• **Task to carry out**
Return the data that follows, keeping every word and mark unchanged.

[[ Available data, beginning ]]

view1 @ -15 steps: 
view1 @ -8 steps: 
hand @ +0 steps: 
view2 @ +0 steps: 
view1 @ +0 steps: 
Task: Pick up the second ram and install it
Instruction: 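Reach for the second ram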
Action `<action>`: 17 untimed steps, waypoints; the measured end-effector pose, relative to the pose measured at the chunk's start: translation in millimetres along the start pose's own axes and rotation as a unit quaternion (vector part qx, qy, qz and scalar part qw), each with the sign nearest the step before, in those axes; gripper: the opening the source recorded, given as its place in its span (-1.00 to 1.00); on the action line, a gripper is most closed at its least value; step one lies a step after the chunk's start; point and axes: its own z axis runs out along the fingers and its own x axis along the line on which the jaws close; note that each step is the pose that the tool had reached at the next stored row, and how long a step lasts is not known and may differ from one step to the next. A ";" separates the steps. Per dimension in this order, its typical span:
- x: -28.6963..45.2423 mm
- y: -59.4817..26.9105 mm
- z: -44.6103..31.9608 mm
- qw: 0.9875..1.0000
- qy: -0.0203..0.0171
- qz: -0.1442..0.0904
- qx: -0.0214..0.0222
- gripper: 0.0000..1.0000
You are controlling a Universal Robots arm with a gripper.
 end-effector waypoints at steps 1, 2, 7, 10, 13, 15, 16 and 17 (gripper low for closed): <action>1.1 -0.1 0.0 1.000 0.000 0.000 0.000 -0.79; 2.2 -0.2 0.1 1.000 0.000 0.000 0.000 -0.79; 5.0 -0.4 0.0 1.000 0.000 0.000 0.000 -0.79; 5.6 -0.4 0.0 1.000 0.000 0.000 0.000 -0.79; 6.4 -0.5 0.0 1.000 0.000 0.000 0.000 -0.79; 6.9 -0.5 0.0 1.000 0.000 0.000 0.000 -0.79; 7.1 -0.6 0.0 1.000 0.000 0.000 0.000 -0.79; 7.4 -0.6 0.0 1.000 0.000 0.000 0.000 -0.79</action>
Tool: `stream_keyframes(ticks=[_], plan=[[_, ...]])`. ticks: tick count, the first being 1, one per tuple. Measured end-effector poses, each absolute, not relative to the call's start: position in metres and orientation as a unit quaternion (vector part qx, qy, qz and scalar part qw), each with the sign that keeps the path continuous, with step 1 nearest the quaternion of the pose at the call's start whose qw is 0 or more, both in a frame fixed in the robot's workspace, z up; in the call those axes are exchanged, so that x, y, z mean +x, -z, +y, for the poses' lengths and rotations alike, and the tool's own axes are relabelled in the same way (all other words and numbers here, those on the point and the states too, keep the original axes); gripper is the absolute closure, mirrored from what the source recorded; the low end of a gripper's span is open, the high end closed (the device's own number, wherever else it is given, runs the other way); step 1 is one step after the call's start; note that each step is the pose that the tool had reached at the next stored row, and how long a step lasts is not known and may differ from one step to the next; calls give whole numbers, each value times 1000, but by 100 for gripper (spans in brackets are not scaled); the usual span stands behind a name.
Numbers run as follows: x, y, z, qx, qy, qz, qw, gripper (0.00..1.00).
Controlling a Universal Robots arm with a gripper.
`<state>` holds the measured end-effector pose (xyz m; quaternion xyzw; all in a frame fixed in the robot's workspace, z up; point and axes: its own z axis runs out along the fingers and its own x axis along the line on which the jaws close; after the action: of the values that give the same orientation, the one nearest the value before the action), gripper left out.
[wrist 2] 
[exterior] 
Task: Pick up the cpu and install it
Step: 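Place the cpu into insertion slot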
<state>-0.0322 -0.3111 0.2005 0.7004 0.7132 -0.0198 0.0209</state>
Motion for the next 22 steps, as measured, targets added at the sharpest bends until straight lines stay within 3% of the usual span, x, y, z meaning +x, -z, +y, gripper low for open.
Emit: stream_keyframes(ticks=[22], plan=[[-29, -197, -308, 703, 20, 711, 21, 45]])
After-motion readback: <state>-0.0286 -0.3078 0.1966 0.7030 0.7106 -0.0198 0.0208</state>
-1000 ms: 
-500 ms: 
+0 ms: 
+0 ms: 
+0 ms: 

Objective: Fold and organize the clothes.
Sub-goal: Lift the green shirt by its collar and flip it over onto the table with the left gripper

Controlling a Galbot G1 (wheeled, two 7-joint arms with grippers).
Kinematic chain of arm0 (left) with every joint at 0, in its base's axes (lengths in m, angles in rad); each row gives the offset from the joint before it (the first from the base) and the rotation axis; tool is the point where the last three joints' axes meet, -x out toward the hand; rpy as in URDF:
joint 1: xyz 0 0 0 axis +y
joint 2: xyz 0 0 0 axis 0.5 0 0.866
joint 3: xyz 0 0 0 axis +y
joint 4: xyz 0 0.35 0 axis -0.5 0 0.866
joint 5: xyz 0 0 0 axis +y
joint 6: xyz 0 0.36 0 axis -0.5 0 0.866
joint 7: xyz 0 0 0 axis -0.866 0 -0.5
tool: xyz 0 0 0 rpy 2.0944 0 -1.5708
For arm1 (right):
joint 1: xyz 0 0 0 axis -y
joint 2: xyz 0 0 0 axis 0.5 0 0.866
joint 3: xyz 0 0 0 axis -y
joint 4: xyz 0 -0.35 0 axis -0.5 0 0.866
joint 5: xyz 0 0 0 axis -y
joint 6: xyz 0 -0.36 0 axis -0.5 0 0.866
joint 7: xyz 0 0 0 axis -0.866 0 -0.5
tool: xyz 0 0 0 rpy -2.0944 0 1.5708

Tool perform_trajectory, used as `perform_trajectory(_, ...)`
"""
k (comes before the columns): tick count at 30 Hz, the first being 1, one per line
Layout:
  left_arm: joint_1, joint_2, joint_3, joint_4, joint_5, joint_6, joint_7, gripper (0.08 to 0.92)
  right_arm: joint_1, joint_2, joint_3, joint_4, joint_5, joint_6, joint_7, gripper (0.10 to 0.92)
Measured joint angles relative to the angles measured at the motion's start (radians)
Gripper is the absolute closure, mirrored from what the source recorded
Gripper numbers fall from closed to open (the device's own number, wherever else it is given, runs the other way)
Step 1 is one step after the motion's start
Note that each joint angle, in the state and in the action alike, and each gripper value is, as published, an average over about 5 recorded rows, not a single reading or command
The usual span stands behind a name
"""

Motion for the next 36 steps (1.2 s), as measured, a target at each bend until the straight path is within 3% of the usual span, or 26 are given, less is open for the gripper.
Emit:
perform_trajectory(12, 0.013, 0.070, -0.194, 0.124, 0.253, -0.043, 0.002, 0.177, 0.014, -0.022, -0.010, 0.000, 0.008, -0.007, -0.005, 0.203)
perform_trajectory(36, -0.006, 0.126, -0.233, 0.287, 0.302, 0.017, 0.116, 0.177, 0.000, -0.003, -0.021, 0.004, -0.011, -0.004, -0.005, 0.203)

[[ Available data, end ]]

• **Result for this exercise**
view1 @ -15 steps: 
view1 @ -8 steps: 
hand @ +0 steps: 
view2 @ +0 steps: 
view1 @ +0 steps: 
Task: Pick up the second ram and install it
Instruction: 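Reach for the second ram
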Action `<action>`: 17 untimed steps, waypoints; the measured end-effector pose, relative to the pose measured at the chunk's start: translation in millimetres along the start pose's own axes and rotation as a unit quaternion (vector part qx, qy, qz and scalar part qw), each with the sign nearest the step before, in those axes; gripper: the opening the source recorded, given as its place in its span (-1.00 to 1.00); on the action line, a gripper is most closed at its least value; step one lies a step after the chunk's start; point and axes: its own z axis runs out along the fingers and its own x axis along the line on which the jaws close; note that each step is the pose that the tool had reached at the next stored row, and how long a step lasts is not known and may differ from one step to the next. A ";" separates the steps. Per dimension in this order, its typical span:
- x: -28.6963..45.2423 mm
- y: -59.4817..26.9105 mm
- z: -44.6103..31.9608 mm
- qw: 0.9875..1.0000
- qy: -0.0203..0.0171
- qz: -0.1442..0.0904
- qx: -0.0214..0.0222
- gripper: 0.0000..1.0000
You are controlling a Universal Robots arm with a gripper.
 end-effector waypoints at steps 1, 2, 7, 10, 13, 15, 16 and 17 (gripper low for closed): <action>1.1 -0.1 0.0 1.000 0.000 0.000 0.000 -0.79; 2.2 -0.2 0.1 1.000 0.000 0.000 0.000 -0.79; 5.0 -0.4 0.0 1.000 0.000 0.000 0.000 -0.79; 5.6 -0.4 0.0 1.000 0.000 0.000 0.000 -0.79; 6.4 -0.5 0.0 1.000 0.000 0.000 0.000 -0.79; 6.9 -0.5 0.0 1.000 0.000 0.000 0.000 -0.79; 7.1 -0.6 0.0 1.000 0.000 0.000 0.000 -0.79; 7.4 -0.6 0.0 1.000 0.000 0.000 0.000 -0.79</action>
Tool: `stream_keyframes(ticks=[_], plan=[[_, ...]])`. ticks: tick count, the first being 1, one per tuple. Measured end-effector poses, each absolute, not relative to the call's start: position in metres and orientation as a unit quaternion (vector part qx, qy, qz and scalar part qw), each with the sign that keeps the path continuous, with step 1 nearest the quaternion of the pose at the call's start whose qw is 0 or more, both in a frame fixed in the robot's workspace, z up; in the call those axes are exchanged, so that x, y, z mean +x, -z, +y, for the poses' lengths and rotations alike, and the tool's own axes are relabelled in the same way (all other words and numbers here, those on the point and the states too, keep the original axes); gripper is the absolute closure, mirrored from what the source recorded; the low end of a gripper's span is open, the high end closed (the device's own number, wherever else it is given, runs the other way); step 1 is one step after the call's start; note that each step is the pose that the tool had reached at the next stored row, and how long a step lasts is not known and may differ from one step to the next; calls give whole numbers, each value times 1000, but by 100 for gripper (spans in brackets are not scaled); the usual span stands behind a name.
Numbers run as follows: x, y, z, qx, qy, qz, qw, gripper (0.00..1.00).
Controlling a Universal Robots arm with a gripper.
`<state>` holds the measured end-effector pose (xyz m; quaternion xyzw; all in a frame fixed in the robot's workspace, z up; point and axes: its own z axis runs out along the fingers and its own x axis along the line on which the jaws close; after the action: of the values that give the same orientation, the one nearest the value before the action), gripper left out.
[wrist 2] 
[exterior] 
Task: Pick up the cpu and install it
Step: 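Place the cpu into insertion slot
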<state>-0.0322 -0.3111 0.2005 0.7004 0.7132 -0.0198 0.0209</state>
Motion for the next 22 steps, as measured, targets added at the sharpest bends until straight lines stay within 3% of the usual span, x, y, z meaning +x, -z, +y, gripper low for open.
Emit: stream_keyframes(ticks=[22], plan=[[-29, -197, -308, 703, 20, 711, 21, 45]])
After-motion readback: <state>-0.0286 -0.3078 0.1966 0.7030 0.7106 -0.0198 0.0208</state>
-1000 ms: 
-500 ms: 
+0 ms: 
+0 ms: 
+0 ms: 

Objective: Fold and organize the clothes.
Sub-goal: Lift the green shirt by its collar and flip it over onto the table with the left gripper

Controlling a Galbot G1 (wheeled, two 7-joint arms with grippers).
Kinematic chain of arm0 (left) with every joint at 0, in its base's axes (lengths in m, angles in rad); each row gives the offset from the joint before it (the first from the base) and the rotation axis; tool is the point where the last three joints' axes meet, -x out toward the hand; rpy as in URDF:
joint 1: xyz 0 0 0 axis +y
joint 2: xyz 0 0 0 axis 0.5 0 0.866
joint 3: xyz 0 0 0 axis +y
joint 4: xyz 0 0.35 0 axis -0.5 0 0.866
joint 5: xyz 0 0 0 axis +y
joint 6: xyz 0 0.36 0 axis -0.5 0 0.866
joint 7: xyz 0 0 0 axis -0.866 0 -0.5
tool: xyz 0 0 0 rpy 2.0944 0 -1.5708
For arm1 (right):
joint 1: xyz 0 0 0 axis -y
joint 2: xyz 0 0 0 axis 0.5 0 0.866
joint 3: xyz 0 0 0 axis -y
joint 4: xyz 0 -0.35 0 axis -0.5 0 0.866
joint 5: xyz 0 0 0 axis -y
joint 6: xyz 0 -0.36 0 axis -0.5 0 0.866
joint 7: xyz 0 0 0 axis -0.866 0 -0.5
tool: xyz 0 0 0 rpy -2.0944 0 1.5708

Tool perform_trajectory, used as `perform_trajectory(_, ...)`
"""
k (comes before the columns): tick count at 30 Hz, the first being 1, one per line
Layout:
  left_arm: joint_1, joint_2, joint_3, joint_4, joint_5, joint_6, joint_7, gripper (0.08 to 0.92)
  right_arm: joint_1, joint_2, joint_3, joint_4, joint_5, joint_6, joint_7, gripper (0.10 to 0.92)
Measured joint angles relative to the angles measured at the motion's start (radians)
Gripper is the absolute closure, mirrored from what the source recorded
Gripper numbers fall from closed to open (the device's own number, wherever else it is given, runs the other way)
Step 1 is one step after the motion's start
Note that each joint angle, in the state and in the action alike, and each gripper value is, as published, an average over about 5 recorded rows, not a single reading or command
The usual span stands behind a name
"""

Motion for the next 36 steps (1.2 s), as measured, a target at each bend until the straight path is within 3% of the usual span, or 26 are given, less is open for the gripper.
Emit:
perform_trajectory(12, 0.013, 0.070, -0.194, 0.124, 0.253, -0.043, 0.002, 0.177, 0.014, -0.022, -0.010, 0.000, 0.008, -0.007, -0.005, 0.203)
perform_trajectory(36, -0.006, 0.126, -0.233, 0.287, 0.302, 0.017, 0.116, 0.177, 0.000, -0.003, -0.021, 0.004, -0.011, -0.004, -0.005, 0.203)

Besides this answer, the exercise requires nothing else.